ACTION ITEM: Every word of the data must be reproduced in your reply exactly.

DATA EXTRACT:

........

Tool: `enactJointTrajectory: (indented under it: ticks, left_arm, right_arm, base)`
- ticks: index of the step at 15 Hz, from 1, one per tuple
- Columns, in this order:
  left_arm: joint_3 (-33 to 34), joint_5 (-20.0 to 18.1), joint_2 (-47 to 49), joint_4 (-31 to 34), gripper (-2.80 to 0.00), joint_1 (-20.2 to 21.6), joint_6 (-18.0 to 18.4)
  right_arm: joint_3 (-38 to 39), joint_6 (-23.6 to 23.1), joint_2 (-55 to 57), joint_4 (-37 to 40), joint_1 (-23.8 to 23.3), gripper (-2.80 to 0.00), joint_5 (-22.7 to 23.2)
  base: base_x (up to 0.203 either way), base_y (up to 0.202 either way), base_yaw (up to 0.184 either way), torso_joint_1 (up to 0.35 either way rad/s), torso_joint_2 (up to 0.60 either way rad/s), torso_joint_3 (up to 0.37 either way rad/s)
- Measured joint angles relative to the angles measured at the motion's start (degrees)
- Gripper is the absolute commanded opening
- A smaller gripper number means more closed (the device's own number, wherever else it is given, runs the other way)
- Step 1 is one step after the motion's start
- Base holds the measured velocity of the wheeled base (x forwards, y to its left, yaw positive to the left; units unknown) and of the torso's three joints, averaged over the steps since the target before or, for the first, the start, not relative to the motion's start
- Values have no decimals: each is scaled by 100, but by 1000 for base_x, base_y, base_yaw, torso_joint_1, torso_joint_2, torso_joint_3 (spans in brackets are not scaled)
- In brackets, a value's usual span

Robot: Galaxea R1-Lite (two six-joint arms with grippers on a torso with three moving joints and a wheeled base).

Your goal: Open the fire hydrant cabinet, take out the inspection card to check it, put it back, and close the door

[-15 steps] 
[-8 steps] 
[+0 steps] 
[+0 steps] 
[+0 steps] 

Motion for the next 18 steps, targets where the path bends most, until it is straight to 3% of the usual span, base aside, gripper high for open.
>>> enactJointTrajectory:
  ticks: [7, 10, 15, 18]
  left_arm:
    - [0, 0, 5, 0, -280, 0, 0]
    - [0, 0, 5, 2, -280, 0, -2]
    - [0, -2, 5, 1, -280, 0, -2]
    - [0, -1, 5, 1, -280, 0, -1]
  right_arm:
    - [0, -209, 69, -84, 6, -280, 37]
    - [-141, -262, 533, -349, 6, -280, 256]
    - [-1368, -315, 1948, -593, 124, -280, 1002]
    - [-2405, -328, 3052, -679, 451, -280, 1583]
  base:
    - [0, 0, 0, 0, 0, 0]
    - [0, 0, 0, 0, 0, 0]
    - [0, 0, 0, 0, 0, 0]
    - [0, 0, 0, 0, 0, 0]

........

EXERCISE RESULT:
Tool: `enactJointTrajectory: (indented under it: ticks, left_arm, right_arm, base)`
- ticks: index of the step at 15 Hz, from 1, one per tuple
- Columns, in this order:
  left_arm: joint_3 (-33 to 34), joint_5 (-20.0 to 18.1), joint_2 (-47 to 49), joint_4 (-31 to 34), gripper (-2.80 to 0.00), joint_1 (-20.2 to 21.6), joint_6 (-18.0 to 18.4)
  right_arm: joint_3 (-38 to 39), joint_6 (-23.6 to 23.1), joint_2 (-55 to 57), joint_4 (-37 to 40), joint_1 (-23.8 to 23.3), gripper (-2.80 to 0.00), joint_5 (-22.7 to 23.2)
  base: base_x (up to 0.203 either way), base_y (up to 0.202 either way), base_yaw (up to 0.184 either way), torso_joint_1 (up to 0.35 either way rad/s), torso_joint_2 (up to 0.60 either way rad/s), torso_joint_3 (up to 0.37 either way rad/s)
- Measured joint angles relative to the angles measured at the motion's start (degrees)
- Gripper is the absolute commanded opening
- A smaller gripper number means more closed (the device's own number, wherever else it is given, runs the other way)
- Step 1 is one step after the motion's start
- Base holds the measured velocity of the wheeled base (x forwards, y to its left, yaw positive to the left; units unknown) and of the torso's three joints, averaged over the steps since the target before or, for the first, the start, not relative to the motion's start
- Values have no decimals: each is scaled by 100, but by 1000 for base_x, base_y, base_yaw, torso_joint_1, torso_joint_2, torso_joint_3 (spans in brackets are not scaled)
- In brackets, a value's usual span

Robot: Galaxea R1-Lite (two six-joint arms with grippers on a torso with three moving joints and a wheeled base).

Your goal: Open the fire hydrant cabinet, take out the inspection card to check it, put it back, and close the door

[-15 steps] 
[-8 steps] 
[+0 steps] 
[+0 steps] 
[+0 steps] 

Motion for the next 18 steps, targets where the path bends most, until it is straight to 3% of the usual span, base aside, gripper high for open.
>>> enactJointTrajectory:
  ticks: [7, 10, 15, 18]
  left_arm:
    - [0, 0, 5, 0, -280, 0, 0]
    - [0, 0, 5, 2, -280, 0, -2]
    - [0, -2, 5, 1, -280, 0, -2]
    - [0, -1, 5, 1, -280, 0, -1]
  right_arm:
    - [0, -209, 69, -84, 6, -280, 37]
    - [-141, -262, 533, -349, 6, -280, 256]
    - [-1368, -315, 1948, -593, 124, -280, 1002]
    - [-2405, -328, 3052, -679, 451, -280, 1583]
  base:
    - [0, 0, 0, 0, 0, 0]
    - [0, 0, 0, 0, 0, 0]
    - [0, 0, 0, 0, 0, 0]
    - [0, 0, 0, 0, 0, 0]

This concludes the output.